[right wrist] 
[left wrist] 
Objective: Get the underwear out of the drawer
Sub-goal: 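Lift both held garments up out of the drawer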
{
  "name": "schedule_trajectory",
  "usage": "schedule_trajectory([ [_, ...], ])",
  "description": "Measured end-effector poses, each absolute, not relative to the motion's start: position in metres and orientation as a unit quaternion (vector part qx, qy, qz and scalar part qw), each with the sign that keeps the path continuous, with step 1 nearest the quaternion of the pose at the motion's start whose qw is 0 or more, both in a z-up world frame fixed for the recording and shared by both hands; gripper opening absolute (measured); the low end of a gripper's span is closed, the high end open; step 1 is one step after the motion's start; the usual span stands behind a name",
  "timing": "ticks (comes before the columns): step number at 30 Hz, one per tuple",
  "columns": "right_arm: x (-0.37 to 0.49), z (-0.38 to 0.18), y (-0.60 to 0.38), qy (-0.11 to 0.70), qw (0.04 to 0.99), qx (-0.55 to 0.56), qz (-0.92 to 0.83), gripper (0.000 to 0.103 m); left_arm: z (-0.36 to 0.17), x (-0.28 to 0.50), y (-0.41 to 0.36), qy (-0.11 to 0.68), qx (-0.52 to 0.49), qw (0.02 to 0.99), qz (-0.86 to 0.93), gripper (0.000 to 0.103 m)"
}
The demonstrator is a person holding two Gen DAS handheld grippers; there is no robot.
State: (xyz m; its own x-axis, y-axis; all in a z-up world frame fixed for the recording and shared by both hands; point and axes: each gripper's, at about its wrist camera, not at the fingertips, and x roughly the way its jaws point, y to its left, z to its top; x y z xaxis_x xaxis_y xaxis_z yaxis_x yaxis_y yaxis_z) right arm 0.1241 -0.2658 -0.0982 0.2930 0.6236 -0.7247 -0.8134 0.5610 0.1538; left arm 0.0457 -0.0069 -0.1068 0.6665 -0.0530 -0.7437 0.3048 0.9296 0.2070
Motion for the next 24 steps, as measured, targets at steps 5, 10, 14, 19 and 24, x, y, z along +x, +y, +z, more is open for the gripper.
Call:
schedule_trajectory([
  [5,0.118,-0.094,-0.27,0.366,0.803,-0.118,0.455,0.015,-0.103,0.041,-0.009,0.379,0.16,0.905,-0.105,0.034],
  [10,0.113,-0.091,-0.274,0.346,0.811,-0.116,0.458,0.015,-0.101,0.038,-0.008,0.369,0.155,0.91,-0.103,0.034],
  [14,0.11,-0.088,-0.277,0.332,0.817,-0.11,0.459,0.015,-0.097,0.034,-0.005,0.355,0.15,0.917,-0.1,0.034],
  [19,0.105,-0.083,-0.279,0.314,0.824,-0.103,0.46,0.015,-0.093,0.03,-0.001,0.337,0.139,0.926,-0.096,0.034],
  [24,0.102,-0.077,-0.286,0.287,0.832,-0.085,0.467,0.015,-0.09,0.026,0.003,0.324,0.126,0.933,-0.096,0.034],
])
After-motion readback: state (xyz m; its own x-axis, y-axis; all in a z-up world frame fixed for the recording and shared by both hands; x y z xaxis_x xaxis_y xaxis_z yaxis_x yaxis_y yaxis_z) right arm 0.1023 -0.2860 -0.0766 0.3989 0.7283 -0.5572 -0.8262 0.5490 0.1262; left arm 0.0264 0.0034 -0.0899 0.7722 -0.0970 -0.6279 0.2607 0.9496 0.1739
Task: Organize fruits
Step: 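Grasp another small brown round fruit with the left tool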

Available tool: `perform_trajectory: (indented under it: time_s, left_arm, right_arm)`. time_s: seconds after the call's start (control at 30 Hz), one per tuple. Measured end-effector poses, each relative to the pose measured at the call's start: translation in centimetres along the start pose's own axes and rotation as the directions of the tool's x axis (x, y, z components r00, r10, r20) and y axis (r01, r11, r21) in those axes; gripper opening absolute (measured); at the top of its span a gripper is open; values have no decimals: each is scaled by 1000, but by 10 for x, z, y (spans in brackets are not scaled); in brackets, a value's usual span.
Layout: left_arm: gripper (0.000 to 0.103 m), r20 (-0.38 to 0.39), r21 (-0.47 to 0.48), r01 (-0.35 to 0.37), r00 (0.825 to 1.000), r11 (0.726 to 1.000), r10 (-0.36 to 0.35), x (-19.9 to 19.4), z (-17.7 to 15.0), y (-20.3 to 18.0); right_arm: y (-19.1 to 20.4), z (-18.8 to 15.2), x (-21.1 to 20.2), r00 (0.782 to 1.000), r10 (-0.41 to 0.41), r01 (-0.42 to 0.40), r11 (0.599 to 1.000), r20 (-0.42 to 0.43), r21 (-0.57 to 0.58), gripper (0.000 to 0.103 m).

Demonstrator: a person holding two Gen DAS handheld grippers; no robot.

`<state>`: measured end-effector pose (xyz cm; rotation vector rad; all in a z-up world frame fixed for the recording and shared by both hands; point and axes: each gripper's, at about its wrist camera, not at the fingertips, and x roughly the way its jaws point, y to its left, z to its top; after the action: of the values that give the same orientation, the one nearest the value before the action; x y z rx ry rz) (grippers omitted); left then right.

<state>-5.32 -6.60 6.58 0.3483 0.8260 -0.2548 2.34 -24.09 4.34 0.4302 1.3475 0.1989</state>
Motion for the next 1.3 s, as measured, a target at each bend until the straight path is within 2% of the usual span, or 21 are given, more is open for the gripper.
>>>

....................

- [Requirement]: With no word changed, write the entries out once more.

- [Output for this exercise]:
[right wrist] 
[left wrist] 
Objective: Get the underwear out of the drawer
Sub-goal: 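Lift both held garments up out of the drawer
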{
  "name": "schedule_trajectory",
  "usage": "schedule_trajectory([ [_, ...], ])",
  "description": "Measured end-effector poses, each absolute, not relative to the motion's start: position in metres and orientation as a unit quaternion (vector part qx, qy, qz and scalar part qw), each with the sign that keeps the path continuous, with step 1 nearest the quaternion of the pose at the motion's start whose qw is 0 or more, both in a z-up world frame fixed for the recording and shared by both hands; gripper opening absolute (measured); the low end of a gripper's span is closed, the high end open; step 1 is one step after the motion's start; the usual span stands behind a name",
  "timing": "ticks (comes before the columns): step number at 30 Hz, one per tuple",
  "columns": "right_arm: x (-0.37 to 0.49), z (-0.38 to 0.18), y (-0.60 to 0.38), qy (-0.11 to 0.70), qw (0.04 to 0.99), qx (-0.55 to 0.56), qz (-0.92 to 0.83), gripper (0.000 to 0.103 m); left_arm: z (-0.36 to 0.17), x (-0.28 to 0.50), y (-0.41 to 0.36), qy (-0.11 to 0.68), qx (-0.52 to 0.49), qw (0.02 to 0.99), qz (-0.86 to 0.93), gripper (0.000 to 0.103 m)"
}
The demonstrator is a person holding two Gen DAS handheld grippers; there is no robot.
State: (xyz m; its own x-axis, y-axis; all in a z-up world frame fixed for the recording and shared by both hands; point and axes: each gripper's, at about its wrist camera, not at the fingertips, and x roughly the way its jaws point, y to its left, z to its top; x y z xaxis_x xaxis_y xaxis_z yaxis_x yaxis_y yaxis_z) right arm 0.1241 -0.2658 -0.0982 0.2930 0.6236 -0.7247 -0.8134 0.5610 0.1538; left arm 0.0457 -0.0069 -0.1068 0.6665 -0.0530 -0.7437 0.3048 0.9296 0.2070
Motion for the next 24 steps, as measured, targets at steps 5, 10, 14, 19 and 24, x, y, z along +x, +y, +z, more is open for the gripper.
Call:
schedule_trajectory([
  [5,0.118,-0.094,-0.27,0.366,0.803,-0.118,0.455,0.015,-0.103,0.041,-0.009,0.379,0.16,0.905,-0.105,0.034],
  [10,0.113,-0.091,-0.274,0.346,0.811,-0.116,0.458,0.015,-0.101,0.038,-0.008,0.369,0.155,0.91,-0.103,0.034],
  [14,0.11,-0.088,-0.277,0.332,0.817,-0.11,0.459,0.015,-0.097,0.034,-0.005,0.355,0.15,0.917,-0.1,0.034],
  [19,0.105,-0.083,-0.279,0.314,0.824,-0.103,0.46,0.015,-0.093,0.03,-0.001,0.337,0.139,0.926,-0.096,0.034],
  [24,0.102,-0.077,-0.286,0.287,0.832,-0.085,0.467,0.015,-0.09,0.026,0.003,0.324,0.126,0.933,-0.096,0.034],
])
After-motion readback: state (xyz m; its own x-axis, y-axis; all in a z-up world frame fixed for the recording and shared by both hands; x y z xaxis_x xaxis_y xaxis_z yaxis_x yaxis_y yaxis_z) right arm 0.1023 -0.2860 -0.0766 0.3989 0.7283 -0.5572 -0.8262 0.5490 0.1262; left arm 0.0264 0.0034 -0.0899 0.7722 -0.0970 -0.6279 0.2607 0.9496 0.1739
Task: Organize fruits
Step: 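Grasp another small brown round fruit with the left tool
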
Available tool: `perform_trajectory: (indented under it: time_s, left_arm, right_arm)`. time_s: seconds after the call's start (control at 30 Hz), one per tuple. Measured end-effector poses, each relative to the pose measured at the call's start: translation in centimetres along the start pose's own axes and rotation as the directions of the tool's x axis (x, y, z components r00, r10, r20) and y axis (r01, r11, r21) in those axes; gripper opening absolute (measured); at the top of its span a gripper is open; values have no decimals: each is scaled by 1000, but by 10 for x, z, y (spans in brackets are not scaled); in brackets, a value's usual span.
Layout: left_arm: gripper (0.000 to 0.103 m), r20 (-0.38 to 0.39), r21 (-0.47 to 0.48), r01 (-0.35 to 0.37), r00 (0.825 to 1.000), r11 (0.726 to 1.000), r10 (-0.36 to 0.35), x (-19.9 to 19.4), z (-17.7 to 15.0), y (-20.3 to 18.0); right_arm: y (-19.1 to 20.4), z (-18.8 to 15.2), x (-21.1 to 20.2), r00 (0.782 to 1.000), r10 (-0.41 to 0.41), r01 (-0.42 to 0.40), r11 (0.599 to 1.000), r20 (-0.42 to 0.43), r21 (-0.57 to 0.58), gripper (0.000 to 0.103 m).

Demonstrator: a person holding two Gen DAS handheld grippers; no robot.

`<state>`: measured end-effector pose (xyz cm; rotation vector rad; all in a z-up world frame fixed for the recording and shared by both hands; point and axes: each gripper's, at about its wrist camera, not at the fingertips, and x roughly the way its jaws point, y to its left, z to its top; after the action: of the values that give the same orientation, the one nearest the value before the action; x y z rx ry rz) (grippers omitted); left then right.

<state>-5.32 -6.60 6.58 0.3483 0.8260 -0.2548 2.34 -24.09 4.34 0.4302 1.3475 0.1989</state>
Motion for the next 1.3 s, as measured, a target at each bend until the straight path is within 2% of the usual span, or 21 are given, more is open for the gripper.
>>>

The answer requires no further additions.